## Action item
Wherever the string "plate" appears in the entries below, return the line that holds it.

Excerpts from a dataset
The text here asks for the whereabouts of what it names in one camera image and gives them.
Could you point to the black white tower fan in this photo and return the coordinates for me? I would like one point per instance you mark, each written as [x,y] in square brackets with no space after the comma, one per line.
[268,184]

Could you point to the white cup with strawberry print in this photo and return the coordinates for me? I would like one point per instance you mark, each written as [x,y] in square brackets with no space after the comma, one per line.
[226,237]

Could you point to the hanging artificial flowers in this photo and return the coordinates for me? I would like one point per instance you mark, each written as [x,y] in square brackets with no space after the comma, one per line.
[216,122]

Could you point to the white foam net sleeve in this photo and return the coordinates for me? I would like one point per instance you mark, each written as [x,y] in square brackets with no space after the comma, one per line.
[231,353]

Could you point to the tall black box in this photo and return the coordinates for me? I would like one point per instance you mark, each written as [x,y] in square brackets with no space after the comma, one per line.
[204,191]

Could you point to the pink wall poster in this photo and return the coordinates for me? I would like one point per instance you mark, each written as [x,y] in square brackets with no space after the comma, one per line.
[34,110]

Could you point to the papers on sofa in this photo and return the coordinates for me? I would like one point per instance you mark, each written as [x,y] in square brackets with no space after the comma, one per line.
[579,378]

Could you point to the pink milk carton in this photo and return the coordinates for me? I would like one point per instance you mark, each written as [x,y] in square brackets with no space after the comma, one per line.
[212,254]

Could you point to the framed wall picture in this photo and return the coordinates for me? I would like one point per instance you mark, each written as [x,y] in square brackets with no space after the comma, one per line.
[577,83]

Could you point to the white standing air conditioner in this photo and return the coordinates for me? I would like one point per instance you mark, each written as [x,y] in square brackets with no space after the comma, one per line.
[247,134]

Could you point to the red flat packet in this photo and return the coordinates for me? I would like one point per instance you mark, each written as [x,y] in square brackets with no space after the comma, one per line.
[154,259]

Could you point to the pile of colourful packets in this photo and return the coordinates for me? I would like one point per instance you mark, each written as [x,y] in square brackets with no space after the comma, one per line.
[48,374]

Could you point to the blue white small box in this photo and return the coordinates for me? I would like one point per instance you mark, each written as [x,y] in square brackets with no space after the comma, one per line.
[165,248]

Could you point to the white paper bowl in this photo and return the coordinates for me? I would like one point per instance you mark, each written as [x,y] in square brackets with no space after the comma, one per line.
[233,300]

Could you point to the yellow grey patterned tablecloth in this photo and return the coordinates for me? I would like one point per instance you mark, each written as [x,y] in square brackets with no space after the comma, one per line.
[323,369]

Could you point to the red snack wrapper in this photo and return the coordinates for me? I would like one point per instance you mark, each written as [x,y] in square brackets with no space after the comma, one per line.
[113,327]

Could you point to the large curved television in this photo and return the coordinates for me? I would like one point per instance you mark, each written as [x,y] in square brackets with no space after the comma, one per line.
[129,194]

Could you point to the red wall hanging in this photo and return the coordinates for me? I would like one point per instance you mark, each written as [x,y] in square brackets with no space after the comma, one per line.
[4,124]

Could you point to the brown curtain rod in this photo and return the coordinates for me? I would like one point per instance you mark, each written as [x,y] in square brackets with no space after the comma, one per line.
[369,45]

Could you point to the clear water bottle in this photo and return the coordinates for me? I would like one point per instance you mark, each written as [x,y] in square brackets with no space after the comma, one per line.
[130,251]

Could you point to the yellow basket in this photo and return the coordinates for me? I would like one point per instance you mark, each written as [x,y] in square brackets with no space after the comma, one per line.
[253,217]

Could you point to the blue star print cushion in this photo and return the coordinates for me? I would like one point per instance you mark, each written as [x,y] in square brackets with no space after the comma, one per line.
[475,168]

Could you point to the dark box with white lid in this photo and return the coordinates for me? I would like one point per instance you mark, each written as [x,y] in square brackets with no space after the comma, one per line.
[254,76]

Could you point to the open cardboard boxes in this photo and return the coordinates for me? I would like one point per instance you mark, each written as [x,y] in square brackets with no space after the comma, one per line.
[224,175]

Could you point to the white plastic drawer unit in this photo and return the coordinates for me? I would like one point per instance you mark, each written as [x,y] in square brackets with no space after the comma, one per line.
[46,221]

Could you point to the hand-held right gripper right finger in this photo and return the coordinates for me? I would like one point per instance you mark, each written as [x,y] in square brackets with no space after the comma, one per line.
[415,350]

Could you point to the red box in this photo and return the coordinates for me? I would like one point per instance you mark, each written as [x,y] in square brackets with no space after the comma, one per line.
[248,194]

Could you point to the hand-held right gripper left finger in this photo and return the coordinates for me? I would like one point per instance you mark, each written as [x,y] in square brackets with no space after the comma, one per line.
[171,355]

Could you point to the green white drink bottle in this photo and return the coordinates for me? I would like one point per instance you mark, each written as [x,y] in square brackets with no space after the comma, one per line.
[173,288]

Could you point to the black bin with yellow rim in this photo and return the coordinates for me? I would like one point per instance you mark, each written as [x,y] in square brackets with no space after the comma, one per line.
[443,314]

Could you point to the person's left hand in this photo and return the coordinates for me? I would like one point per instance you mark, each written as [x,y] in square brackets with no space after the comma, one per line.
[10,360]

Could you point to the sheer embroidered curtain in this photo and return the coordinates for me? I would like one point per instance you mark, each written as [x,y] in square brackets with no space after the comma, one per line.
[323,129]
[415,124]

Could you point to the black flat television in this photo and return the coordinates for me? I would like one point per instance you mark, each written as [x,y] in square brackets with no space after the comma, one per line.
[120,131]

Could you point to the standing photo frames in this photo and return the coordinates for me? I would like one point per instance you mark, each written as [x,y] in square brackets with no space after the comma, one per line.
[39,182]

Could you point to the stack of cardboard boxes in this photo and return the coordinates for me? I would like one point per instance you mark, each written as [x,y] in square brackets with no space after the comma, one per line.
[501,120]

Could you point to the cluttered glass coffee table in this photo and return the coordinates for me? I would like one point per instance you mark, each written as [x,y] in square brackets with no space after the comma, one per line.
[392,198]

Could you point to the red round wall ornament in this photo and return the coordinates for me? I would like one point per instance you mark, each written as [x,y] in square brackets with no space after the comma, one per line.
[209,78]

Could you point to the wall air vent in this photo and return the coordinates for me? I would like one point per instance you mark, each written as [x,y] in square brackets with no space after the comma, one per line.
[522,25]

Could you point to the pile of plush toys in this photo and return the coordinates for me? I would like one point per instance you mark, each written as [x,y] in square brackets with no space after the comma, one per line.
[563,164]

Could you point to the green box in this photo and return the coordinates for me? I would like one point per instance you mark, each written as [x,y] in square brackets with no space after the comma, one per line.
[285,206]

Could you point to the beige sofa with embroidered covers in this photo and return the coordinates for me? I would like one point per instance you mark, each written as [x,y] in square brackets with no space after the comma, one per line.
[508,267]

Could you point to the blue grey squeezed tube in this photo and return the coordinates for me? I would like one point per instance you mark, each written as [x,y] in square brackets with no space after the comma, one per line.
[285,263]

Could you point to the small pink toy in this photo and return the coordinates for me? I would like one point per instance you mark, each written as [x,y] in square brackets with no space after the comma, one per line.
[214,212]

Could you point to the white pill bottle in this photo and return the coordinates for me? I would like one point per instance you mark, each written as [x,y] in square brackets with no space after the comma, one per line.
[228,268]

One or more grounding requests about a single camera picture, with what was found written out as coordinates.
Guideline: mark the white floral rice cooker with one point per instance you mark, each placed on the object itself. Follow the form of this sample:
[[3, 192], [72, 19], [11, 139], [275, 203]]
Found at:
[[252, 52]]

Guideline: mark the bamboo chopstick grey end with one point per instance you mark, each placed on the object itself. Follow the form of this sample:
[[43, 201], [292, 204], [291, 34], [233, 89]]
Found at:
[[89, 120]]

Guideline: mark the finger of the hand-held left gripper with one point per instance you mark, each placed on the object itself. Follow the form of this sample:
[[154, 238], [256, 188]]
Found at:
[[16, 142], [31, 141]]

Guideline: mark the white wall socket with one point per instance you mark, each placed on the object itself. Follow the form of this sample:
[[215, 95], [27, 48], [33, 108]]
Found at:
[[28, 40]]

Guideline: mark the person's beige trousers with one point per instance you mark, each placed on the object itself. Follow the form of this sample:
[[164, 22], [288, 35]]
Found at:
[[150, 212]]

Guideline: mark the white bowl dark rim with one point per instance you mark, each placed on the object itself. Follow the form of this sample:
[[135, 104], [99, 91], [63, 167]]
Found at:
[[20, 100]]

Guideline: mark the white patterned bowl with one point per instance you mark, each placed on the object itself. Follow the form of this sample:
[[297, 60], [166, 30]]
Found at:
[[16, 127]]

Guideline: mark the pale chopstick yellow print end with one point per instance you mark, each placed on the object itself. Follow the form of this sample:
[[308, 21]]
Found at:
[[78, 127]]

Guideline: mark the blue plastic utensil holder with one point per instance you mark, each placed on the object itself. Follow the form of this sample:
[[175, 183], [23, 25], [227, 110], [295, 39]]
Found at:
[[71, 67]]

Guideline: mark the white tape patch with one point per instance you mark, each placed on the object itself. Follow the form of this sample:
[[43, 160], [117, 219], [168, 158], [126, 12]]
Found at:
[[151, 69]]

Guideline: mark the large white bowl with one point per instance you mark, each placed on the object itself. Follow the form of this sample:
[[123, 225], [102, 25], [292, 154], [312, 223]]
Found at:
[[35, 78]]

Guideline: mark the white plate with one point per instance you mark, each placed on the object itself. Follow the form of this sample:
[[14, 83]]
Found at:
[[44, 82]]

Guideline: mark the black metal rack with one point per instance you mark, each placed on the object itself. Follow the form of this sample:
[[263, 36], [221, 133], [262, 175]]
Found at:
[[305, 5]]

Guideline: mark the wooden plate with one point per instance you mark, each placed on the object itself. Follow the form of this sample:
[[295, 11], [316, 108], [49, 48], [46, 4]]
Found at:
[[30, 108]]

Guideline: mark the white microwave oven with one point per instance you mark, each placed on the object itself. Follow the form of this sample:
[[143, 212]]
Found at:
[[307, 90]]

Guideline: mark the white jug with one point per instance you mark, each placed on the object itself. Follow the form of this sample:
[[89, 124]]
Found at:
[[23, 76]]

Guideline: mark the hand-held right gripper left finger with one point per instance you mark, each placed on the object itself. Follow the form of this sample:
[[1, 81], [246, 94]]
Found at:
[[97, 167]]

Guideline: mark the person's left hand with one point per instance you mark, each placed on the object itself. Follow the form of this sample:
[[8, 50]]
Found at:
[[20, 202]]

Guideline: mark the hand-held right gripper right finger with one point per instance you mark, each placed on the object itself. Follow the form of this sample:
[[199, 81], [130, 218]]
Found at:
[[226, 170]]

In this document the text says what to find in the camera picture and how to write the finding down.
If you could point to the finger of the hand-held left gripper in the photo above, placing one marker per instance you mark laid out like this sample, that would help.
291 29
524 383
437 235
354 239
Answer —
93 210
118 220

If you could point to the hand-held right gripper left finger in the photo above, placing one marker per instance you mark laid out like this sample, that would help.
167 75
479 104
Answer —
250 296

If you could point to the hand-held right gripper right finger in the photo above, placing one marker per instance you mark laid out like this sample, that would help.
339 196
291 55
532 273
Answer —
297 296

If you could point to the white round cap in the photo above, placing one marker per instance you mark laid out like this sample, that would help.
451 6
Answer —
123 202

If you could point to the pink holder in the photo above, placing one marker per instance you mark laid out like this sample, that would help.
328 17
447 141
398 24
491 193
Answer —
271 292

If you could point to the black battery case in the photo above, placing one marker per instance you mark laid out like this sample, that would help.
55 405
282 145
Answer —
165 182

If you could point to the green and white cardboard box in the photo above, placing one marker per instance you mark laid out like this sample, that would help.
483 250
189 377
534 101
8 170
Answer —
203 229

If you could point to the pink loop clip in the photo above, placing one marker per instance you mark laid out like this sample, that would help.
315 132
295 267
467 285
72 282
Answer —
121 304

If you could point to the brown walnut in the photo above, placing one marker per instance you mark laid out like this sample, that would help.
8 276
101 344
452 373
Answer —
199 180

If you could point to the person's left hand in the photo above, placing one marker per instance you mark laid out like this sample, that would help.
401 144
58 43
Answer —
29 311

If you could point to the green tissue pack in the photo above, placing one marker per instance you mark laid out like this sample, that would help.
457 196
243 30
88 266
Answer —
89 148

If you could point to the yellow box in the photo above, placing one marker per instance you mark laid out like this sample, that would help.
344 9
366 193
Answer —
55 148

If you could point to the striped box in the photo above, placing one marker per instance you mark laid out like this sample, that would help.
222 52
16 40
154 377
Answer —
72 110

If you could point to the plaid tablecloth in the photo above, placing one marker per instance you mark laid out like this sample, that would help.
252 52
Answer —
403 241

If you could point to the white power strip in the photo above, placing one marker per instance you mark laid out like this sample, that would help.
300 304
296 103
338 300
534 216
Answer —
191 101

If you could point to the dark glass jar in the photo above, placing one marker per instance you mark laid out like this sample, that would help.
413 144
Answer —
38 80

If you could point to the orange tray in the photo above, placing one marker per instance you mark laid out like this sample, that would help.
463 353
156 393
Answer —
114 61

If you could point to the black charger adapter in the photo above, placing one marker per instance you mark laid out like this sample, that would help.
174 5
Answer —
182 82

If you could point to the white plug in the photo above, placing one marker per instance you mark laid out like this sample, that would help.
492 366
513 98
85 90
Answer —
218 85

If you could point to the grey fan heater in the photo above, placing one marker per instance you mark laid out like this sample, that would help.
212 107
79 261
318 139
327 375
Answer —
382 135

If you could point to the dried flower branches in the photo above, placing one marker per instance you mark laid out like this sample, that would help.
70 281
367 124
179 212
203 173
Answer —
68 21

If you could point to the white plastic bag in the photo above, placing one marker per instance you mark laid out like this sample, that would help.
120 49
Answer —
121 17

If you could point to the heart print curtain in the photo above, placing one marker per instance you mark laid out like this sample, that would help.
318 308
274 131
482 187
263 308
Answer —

## Reply to the exercise
Guideline: mark the white plate with one point per instance you mark, each placed on the object itself. Follow the form of this sample:
Guideline: mark the wooden plate with one point per instance you mark, each placed on the object itself. Follow the form of this sample:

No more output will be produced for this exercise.